This application is based upon and claims the benefit of priority from Japanese Patent Application No. 2014-052733, filed Mar. 14, 2014, the entire contents of which are incorporated herein by reference.
Embodiments described herein relate generally to a semiconductor device.
Circuits such as switching power supplies and inverters use semiconductor devices such as switching elements and diodes. These semiconductor devices are required to have high breakdown voltage and low on-resistance. For this reason, between breakdown voltage and on-resistance, there are trade-offs which are determined by the materials of devices.
With advancement of technological development, there have been implemented semiconductor devices having low on-resistance close to the limit of silicon, which is a main material of these devices. In order to further reduce on-resistance, it is necessary to change the materials of devices. If a nitride semiconductor such as GaN or AlGaN, or a wide band gap semiconductor such as silicon carbide (SiC) is used as a switching element material, it is possible to improve the trade-offs discussed above, and to reduce on-resistance.
Devices using nitride semiconductors such as GaN and AlGaN are, in general, devices having low on-resistance, and an example of such the devices includes a high electron mobility transistor (HEMT) using a hetero-junction structure of AlGaN and GaN. The HEMT realizes low on-resistance by high mobility of a channel formed at the hetero-junction, and high electron concentration which is generated by polarization.
However, since the HEMT generates electrons by polarization, electrons exist in high concentration under the gate electrode. For this reason, in general, the HEMT becomes a normally-on type device whose gate threshold voltage is negative. For a safe operation, it is preferred to incorporate a normally-off type device having a gate threshold voltage that is positive. For example, in order to implement a normally-off type device, a p-type semiconductor layer can be provided below the gate electrode. But, in this method, an increase in gate leakage current is a problem.
An embodiment provides a semiconductor device that has a low gate leakage current.
In general, according to one embodiment, a semiconductor device includes: a first nitride semiconductor layer; a second nitride semiconductor layer on the first nitride semiconductor layer and having a band gap wider than a band gap of the first nitride semiconductor layer. A source and a drain electrode are spaced apart on the second nitride semiconductor layer. A third nitride semiconductor layer is on the second nitride semiconductor layer between the source electrode and the drain electrode and has an impurity concentration of 1×1017 atoms/cm3 or less and a band gap narrower than the band gap of the second nitride semiconductor layer. A p-type fourth nitride semiconductor layer is on the third nitride semiconductor layer. A gate electrode is provided on the fourth nitride semiconductor layer.

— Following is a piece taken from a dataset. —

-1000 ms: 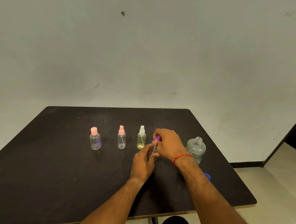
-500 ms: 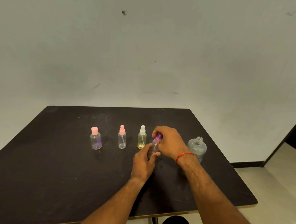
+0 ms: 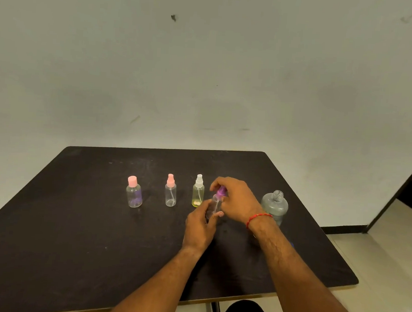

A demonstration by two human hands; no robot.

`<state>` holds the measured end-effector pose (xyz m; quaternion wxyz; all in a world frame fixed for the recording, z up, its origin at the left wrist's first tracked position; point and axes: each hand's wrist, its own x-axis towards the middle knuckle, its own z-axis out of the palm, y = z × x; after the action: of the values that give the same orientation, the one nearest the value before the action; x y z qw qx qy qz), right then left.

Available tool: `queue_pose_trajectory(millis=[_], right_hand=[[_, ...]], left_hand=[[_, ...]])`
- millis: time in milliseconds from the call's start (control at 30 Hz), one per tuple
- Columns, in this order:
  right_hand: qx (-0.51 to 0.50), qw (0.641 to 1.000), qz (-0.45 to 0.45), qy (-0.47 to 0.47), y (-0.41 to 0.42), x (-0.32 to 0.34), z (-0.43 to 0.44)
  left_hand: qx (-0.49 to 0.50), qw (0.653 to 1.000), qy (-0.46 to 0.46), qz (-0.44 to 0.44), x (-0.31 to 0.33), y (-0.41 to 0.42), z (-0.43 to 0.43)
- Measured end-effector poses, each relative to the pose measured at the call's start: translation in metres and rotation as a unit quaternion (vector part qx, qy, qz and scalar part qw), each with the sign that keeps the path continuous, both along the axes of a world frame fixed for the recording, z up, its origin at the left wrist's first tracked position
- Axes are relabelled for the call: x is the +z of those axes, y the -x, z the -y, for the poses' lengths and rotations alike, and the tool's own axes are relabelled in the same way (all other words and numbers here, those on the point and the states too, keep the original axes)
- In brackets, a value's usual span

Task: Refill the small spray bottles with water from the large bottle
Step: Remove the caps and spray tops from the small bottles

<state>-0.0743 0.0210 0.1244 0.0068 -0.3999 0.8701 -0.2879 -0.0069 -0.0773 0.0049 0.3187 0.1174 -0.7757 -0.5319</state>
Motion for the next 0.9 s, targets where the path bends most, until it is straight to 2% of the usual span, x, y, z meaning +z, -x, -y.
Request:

In this specification, elements identical or similar to each other are denoted by the same reference symbol, and repeated description of an element may be omitted.

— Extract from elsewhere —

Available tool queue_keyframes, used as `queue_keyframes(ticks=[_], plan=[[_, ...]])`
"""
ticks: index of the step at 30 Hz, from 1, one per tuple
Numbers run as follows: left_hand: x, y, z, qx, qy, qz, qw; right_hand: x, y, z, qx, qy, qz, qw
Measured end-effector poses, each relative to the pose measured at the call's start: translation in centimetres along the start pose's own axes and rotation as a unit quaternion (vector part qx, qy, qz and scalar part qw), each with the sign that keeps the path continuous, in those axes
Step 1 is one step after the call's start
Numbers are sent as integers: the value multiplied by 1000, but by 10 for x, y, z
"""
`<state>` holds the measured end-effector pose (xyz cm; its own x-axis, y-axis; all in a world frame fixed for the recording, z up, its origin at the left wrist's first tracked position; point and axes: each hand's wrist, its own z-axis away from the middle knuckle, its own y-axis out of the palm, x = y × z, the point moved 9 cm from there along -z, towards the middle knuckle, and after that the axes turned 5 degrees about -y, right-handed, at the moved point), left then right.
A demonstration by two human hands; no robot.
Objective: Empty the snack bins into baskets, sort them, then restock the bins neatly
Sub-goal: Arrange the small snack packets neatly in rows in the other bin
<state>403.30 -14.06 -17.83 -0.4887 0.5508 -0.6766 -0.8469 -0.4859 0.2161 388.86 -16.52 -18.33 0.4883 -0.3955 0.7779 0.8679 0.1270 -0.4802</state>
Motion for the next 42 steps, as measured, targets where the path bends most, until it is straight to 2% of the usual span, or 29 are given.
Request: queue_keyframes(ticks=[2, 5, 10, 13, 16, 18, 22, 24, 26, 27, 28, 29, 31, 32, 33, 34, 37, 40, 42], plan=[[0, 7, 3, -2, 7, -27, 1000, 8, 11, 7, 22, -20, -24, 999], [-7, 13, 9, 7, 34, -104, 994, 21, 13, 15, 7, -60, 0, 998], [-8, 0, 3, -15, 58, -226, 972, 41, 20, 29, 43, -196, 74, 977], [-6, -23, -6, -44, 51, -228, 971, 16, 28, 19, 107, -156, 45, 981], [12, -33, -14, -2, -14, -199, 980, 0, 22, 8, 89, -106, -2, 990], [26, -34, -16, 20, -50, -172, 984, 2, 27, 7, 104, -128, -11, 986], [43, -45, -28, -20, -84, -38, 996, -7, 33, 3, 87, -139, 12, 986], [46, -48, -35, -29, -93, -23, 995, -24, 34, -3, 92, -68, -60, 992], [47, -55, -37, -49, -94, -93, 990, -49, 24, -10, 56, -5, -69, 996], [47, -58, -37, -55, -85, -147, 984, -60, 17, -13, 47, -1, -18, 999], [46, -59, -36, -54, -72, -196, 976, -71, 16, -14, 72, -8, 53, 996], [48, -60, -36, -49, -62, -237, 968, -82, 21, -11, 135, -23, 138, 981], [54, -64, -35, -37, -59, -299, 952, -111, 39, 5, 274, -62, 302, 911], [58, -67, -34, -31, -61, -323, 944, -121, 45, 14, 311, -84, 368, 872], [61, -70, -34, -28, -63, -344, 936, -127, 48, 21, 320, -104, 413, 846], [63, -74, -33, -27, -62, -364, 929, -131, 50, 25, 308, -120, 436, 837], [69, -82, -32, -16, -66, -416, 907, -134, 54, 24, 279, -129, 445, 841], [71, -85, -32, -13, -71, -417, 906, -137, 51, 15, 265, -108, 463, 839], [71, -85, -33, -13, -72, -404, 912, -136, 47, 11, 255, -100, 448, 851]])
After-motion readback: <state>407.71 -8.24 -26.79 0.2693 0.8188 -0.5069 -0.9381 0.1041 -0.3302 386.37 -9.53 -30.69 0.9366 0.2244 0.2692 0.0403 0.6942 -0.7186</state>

In this specification, the term “nitride semiconductor” means, for example, a GaN-based semiconductor. The term “GaN-based semiconductor” is the general term for semiconductors having a composition such as gallium nitride (GaN), aluminum nitride (AlN) and indium nitride (InN), or an intermediate composition of these materials.

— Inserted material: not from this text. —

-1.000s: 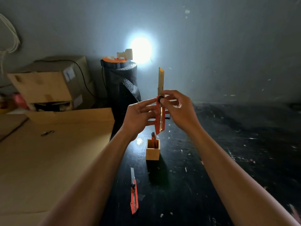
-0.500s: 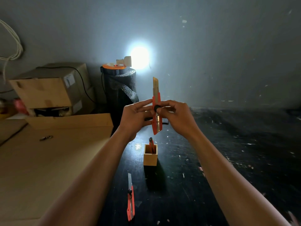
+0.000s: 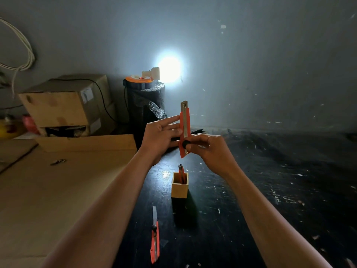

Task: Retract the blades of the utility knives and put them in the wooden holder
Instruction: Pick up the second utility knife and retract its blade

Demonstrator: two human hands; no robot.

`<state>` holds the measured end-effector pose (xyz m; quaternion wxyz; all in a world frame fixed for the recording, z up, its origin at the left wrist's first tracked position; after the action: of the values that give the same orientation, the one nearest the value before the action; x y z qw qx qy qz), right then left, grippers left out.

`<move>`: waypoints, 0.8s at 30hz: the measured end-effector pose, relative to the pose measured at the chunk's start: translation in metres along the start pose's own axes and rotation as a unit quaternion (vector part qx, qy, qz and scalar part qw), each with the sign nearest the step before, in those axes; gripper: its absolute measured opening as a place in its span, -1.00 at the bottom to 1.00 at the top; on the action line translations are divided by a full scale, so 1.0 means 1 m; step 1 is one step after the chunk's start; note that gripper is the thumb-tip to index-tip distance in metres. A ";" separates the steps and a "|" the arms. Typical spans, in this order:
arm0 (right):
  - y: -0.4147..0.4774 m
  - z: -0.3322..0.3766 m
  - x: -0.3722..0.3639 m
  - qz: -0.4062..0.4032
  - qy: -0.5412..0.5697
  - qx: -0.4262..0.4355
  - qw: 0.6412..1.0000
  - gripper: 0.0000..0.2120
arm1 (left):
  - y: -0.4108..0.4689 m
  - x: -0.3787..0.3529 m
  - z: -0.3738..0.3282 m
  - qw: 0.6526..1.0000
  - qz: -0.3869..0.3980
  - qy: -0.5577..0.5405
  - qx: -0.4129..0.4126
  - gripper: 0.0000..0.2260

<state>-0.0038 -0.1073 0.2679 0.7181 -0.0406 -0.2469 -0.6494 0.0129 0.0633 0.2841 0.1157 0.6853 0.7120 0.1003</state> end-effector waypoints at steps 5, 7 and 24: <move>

In this specification, the term “undoped” means having no impurities intentionally introduced into the material.
A semiconductor device according to the present embodiment includes a first nitride semiconductor layer, a second nitride semiconductor layer that is provided on the first nitride semiconductor layer and has a band gap wider than that of the first nitride semiconductor layer, a source electrode that is provided on the second nitride semiconductor layer, a drain electrode that is provided on the second nitride semiconductor layer, a third nitride semiconductor layer that is provided on the second nitride semiconductor layer between the source electrode and the drain electrode, has an impurity concentration of 1×1017 atoms/cm3 or less, and has a band gap narrower than that of the second nitride semiconductor layer, a p-type fourth nitride semiconductor layer that is provided on the third nitride semiconductor layer, and a gate electrode that is provided on the fourth nitride semiconductor layer.
As shown in
The substrate 10 is formed of, for example, silicon (Si). Besides silicon, for example, sapphire (Al2O3) or silicon carbide (SiC) can also be used as the substrate 10.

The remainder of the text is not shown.